At Drug Treatment Centers Hoboken, our trained specialists can help treat your dual diagnosis in a safe and supervised environment. If you are struggling with co-occurring disorders, call us today at (201) 620-9144.
In many people with a dual diagnosis, the problems of addiction and mental health are closely linked. Long term substance abuse can have a detrimental impact on psychological well-being. A sufferer may experience a combination of paranoid delusions, psychotic episodes, mood swings, anxiety and depression. People already experiencing mental health problems may be more likely to abuse drugs or alcohol. This may be due to a diminished sense of responsibility or an attempt to “self-medicate” and cope with the emotional struggles associated with mental illness.
While any combination of addictions and mental illness is possible, there are certainly more common patterns seen in people receiving treatment through a dual diagnosis program. Alcohol abuse is frequently associated with clinical depression. Anxiety disorders and tranquilizer abuse often go hand-in-hand. Eating disorders such as bulimia or anorexia, which are also associated with depression, might be concurrent with various forms of addiction.

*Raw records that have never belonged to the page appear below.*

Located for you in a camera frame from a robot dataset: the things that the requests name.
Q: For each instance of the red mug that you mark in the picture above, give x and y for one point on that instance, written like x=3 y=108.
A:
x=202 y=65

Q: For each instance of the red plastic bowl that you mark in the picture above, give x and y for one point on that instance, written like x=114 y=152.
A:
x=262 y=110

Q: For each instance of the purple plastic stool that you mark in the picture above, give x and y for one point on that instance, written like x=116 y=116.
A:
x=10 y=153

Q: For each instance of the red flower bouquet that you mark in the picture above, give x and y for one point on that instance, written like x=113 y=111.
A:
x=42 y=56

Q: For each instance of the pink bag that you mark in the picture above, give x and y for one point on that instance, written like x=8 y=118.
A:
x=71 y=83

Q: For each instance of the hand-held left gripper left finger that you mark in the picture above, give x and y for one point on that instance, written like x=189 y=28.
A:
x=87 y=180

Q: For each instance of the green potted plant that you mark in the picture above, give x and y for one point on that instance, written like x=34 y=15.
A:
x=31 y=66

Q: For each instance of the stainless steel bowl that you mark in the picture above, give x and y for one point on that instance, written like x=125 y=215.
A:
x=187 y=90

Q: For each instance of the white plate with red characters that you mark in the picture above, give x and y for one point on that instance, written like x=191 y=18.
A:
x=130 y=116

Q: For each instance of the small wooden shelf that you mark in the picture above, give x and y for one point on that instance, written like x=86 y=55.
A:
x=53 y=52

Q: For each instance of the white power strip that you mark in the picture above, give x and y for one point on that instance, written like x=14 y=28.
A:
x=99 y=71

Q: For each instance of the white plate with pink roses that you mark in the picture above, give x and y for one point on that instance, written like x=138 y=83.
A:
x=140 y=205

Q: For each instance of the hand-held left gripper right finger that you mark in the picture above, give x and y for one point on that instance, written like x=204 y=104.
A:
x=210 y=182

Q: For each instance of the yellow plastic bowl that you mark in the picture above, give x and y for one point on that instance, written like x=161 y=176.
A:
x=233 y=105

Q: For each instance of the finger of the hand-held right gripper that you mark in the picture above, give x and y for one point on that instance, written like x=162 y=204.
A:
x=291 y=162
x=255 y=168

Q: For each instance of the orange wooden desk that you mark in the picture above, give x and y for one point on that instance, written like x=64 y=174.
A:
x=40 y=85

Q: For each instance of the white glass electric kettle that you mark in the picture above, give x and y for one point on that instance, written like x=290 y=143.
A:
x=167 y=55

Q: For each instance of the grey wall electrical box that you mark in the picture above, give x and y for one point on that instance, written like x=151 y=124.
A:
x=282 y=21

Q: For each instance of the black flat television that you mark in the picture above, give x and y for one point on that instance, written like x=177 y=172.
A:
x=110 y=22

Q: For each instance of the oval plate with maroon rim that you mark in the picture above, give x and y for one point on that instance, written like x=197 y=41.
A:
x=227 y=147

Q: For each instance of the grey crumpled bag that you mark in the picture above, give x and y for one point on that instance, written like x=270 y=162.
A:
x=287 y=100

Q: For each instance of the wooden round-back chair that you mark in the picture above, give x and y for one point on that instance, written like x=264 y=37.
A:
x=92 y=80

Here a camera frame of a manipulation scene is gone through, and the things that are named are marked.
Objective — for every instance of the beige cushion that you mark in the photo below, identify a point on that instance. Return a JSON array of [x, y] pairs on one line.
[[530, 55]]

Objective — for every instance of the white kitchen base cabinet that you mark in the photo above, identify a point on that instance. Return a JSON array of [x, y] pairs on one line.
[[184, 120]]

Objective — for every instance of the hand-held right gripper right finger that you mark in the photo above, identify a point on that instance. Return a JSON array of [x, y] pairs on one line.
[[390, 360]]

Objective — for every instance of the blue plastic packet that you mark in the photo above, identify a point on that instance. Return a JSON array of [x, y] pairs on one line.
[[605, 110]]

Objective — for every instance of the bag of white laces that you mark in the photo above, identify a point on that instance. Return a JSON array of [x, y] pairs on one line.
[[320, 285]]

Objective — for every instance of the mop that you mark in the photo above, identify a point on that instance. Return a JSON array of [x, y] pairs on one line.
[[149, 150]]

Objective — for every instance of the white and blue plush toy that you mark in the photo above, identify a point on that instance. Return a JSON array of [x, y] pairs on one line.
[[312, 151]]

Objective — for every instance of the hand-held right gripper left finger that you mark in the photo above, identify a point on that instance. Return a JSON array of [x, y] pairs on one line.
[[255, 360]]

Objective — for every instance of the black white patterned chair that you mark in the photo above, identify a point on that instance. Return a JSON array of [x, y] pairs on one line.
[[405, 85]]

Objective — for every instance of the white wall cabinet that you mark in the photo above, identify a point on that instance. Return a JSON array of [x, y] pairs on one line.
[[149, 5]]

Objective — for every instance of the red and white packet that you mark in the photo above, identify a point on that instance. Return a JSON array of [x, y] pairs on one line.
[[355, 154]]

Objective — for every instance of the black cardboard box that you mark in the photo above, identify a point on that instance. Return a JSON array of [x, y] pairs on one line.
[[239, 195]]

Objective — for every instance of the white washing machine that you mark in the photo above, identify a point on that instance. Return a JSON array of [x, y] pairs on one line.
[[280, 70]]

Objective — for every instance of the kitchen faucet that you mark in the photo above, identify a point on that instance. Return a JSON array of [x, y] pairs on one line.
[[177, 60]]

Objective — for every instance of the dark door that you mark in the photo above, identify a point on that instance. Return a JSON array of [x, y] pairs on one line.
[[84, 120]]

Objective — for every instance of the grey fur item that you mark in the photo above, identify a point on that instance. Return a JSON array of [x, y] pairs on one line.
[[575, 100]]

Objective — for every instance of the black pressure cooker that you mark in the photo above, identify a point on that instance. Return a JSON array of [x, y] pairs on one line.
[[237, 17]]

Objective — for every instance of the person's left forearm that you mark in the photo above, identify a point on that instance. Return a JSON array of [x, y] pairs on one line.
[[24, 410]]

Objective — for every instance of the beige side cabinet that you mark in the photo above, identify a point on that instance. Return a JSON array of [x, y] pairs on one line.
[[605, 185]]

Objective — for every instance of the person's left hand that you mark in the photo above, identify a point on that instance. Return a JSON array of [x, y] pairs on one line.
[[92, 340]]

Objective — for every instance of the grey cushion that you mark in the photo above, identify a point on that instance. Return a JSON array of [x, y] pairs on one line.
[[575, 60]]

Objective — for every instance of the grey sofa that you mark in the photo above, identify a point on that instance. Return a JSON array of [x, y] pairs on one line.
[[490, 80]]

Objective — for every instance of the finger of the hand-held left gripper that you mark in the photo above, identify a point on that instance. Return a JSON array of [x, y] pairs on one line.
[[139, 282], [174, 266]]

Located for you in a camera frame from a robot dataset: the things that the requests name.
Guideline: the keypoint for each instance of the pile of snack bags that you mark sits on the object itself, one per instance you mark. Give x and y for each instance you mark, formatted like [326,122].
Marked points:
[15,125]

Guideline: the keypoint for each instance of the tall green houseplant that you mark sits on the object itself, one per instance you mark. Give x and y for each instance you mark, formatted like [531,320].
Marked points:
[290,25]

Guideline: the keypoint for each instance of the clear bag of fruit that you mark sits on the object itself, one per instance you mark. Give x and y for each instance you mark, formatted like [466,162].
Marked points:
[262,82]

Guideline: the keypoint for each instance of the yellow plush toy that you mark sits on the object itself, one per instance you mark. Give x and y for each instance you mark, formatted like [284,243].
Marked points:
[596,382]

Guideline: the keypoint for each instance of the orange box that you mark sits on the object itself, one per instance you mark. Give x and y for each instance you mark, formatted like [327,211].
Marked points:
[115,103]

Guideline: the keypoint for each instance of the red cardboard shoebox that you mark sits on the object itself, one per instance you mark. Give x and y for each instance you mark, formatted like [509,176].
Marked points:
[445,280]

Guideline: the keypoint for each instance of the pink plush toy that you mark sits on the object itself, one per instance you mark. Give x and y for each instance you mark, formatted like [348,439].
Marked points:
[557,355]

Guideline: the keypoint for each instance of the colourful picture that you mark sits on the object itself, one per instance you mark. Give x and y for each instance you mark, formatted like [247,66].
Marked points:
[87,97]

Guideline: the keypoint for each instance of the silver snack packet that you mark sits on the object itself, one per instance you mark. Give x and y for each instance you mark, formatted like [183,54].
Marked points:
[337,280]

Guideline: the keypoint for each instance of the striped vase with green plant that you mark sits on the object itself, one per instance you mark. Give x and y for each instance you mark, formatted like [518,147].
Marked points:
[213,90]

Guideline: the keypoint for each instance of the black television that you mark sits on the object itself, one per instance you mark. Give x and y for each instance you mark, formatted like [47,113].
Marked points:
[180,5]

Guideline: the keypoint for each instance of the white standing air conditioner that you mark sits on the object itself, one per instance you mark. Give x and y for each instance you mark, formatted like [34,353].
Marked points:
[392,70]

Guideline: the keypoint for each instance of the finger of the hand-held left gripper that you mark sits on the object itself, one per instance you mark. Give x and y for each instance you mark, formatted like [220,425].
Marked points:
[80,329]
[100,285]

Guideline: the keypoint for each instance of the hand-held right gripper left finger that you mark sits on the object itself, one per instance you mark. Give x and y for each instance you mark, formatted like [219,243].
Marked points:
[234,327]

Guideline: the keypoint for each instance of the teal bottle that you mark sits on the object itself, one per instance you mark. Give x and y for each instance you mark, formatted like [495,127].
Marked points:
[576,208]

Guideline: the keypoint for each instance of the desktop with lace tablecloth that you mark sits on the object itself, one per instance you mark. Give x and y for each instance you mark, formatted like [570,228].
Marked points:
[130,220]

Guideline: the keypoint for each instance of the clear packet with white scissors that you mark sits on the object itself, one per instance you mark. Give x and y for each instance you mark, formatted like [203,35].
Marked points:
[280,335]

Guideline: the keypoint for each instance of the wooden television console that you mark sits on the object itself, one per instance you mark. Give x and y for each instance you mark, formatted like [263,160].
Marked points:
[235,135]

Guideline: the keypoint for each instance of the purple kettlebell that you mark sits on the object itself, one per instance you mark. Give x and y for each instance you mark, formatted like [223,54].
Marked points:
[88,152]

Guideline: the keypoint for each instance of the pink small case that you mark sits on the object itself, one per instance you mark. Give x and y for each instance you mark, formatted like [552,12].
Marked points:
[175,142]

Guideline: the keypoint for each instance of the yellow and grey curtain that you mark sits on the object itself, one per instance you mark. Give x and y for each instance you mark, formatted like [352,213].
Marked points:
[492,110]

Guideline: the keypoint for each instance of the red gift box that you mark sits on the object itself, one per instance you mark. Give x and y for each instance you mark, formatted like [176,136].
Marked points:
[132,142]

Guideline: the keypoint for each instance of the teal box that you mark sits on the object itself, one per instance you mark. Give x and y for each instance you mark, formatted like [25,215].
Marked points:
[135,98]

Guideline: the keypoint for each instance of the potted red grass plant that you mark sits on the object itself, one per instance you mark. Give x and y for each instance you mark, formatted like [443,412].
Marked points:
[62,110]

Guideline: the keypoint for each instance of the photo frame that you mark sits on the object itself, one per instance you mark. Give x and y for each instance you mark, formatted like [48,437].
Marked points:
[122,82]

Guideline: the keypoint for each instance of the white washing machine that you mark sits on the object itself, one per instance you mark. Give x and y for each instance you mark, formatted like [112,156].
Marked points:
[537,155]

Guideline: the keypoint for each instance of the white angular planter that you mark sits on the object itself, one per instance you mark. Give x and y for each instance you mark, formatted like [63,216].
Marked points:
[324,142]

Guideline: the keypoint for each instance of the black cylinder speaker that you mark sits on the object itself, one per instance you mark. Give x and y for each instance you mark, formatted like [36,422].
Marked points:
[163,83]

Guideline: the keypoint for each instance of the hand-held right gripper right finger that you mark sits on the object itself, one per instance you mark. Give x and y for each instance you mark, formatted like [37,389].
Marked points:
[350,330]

Typically the effects of a given drug are used in an attempt to offset the consequences of a mental illness. People suffering from depression may turn to alcohol to “lift” their mood. Acute anxiety can be debilitating, and the abuse of illicitly obtained prescription drugs as relief is common.
Typically, the first step in treatment of dual diagnosis clients is a detoxification, or detox, program. This takes place under close medical supervision and may involve the administration of medication to manage withdrawal symptoms and increase the comfort of the client during this process. Once detox is finished, a clearer assessment of the underlying mental illness can be made. At this stage a continuing course of therapy and/or psychopharmacological intervention (medication) will be tailored to the client’s needs.
Therapy offered may involve cognitive behavioral therapy (CBT), art and music therapy, group psychotherapy, yoga and meditation or any combination of these and similar treatments. Therapeutic interventions are designed to support ongoing recovery from addiction and positive management of underlying mental health issues.
Aftercare and follow-up are vital aspects of mental health and addiction treatment. Professionals and clients will typically work together to devise a follow-up program which encourages long term recovery from addiction and minimizes the risk of relapse. There are many options. Some are outlined below.
According to the most recent Mental Health National Outcome Measures (NOMS): Center for Mental Health Services Uniform Reporting System, over 60,000 adults are treated on the basis of a dual diagnosis each year throughout the U.S. A percentage for New Jersey was not calculated, but it is assumed that it will reflect the national average of 3.7 percent.